Next article: Friday Q&A 2012-05-04: PLCrashReporter and Unwinding the Stack With DWARF, Part 2
Previous article: Friday Q&A 2012-04-13: Nib Memory Management
Tags: dangerous debugging dwarf fridayqna guest semi-evil
I'm back once again for Friday Q&A. Today I'm going to talk about some work I recently did on PLCrashReporter, adding support for unwinding stack frames on x86_64. PLCrashReporter was originally targeted solely at iOS, where both ARM and x86-32 (the simulator) make crash reporting relatively straight-forward; we can simply walk the stack via the preserved frame pointer. On x86-64, matters are different, leading to the need to implement support for alternative methods for stack unwinding. This work was sponsored by HockeyApp, to support their upcoming release of Mac OS X sandbox-compatible crash reporting. I'll talk about DWARF debugging information, the compact unwind encoding, and stack scanners. I assume at least some knowledge of x86_64 architecture, for simplicity's sake.
Walking the stack with steel-toed boots
On any given architecture, the frame pointer - a reserved general-purpose register set aside specifically for the purpose of keeping track of the function call stack - is optional. The -fomit-frame-pointer
flag to the compiler is commonly used for optimized code, as making an extra register available is a significant win for many applications. The problem is that without a frame pointer, a naive debugger has no reliable way of walking stack frames, making it difficult or impossible to generate a backtrace in case of a crash, or even just for stopping at breakpoints.
A stopgap solution to this problem is a stack scanner, a bit of code that walks the thread's stack in pointer-sized chunks looking for something that seems like a return address and following whatever it finds. In pseudo-code, a simple one looks a bit like this:
void *getNextStackFrame(void **threadSP)
{
for (void *loc = *threadSP; loc <= *threadSP + sizeof(void *) * 30; ++loc)
{
if (looksLikeReturnAddress(*loc))
return (*threadSP = loc);
}
return NULL;
}
Unfortunately, a stack scanner will return false positives pretty often, because a lot of things on a function's stack can look like a return address. For example, the following contrived code is guaranteed to make a stack scanner return bogus results on i386:
int main(int argc, char **argv)
{
pthread_create(NULL, NULL, myCaller, NULL);
sleep(10);
return 0;
}
void myCaller(void)
{
myCallee(^ { printf("I'm a crashing block %p %p %p %p %p %p %p!\n"); });
}
void myCallee(dispatch_block_t block)
{
block();
}
The address of the block is passed on the stack when myCallee()
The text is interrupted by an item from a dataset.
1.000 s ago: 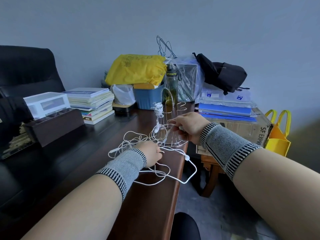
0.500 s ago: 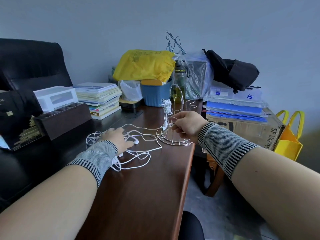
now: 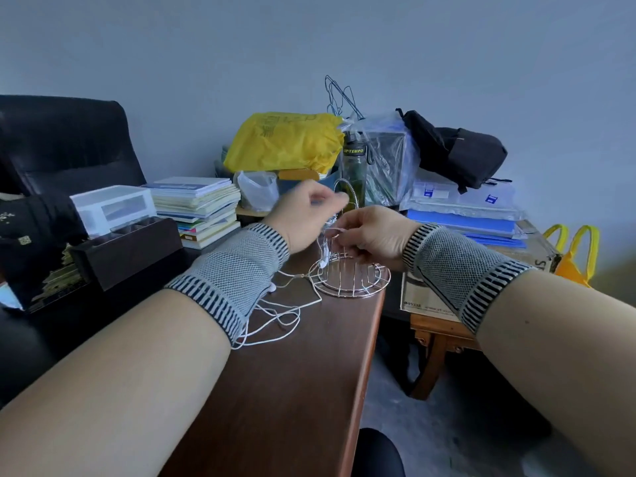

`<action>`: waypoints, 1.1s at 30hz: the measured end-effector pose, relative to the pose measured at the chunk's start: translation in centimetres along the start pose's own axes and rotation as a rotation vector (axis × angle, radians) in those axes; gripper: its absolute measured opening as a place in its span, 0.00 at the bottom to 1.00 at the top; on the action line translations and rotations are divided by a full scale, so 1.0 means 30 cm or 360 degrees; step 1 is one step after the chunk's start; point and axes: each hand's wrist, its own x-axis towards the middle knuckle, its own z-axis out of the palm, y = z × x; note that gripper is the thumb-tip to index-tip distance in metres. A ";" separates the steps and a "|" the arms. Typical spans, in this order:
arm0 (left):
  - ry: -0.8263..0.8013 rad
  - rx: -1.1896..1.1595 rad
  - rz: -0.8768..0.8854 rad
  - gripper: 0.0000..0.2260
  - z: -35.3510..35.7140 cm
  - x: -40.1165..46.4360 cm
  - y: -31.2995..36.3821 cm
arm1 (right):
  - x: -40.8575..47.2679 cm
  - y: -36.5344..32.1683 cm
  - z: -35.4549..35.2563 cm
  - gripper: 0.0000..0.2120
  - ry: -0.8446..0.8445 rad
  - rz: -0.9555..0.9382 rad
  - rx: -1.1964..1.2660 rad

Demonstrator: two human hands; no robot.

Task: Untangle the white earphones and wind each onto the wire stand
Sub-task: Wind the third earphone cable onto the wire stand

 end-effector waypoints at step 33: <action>-0.0403 -0.0269 -0.0343 0.10 -0.046 0.044 0.024 | -0.156 0.048 -0.299 0.05 0.0729 0.0135 0.0805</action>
is called. A stack scanner will find the pushed return address of myCaller()
and return that as the next frame - and then when another frame is requested, it will see the address of the block next and return that. Because the block is a valid symbol in the executable, it looks legitimate.
And don't forget, the secondary thread's stack is often adjacent to the main thread's for reasons of efficiency, so when the scanner reaches the end, it's gonna keep right on going and give you at least some the trace for a thread that's not even involved. The result looks something like this:
Thread 1:
1. __timed_sigwait + ??
2. _sleep + ??
3. _main + ??
4. start + ??
Thread 2 crashed:
1. _printf + ??
2. ___myCaller_block_invoke_0 + 0
3. myCallee + ??
4. ___myCaller_block_invoke_0 + 0
5. myCaller + ??
6. _pthread_start + ??
7. thread_start + ??
8. __timed_sigwait + ??
9. _sleep + ??
10. _main + ??
11. start + ??
You can figure out what's going on from this, but that block frame right in the middle of nowhere looks pretty odd, and seeing a bunch of frames from the main thread is confusing. If only there were a better way, especially on x86_64
, where omitting the frame pointer is the default for release builds!
Debugging information
There is a better way. The compiler embeds robust debugging information into an executable or library when it's built, unless asked not to. Even release builds without a frame pointer will often have the debugging information, or some subset of it, available. Any binary that uses C++ or Objective-C is all but guaranteed to have unwinding information, which for the purpose of this discussion is the same thing.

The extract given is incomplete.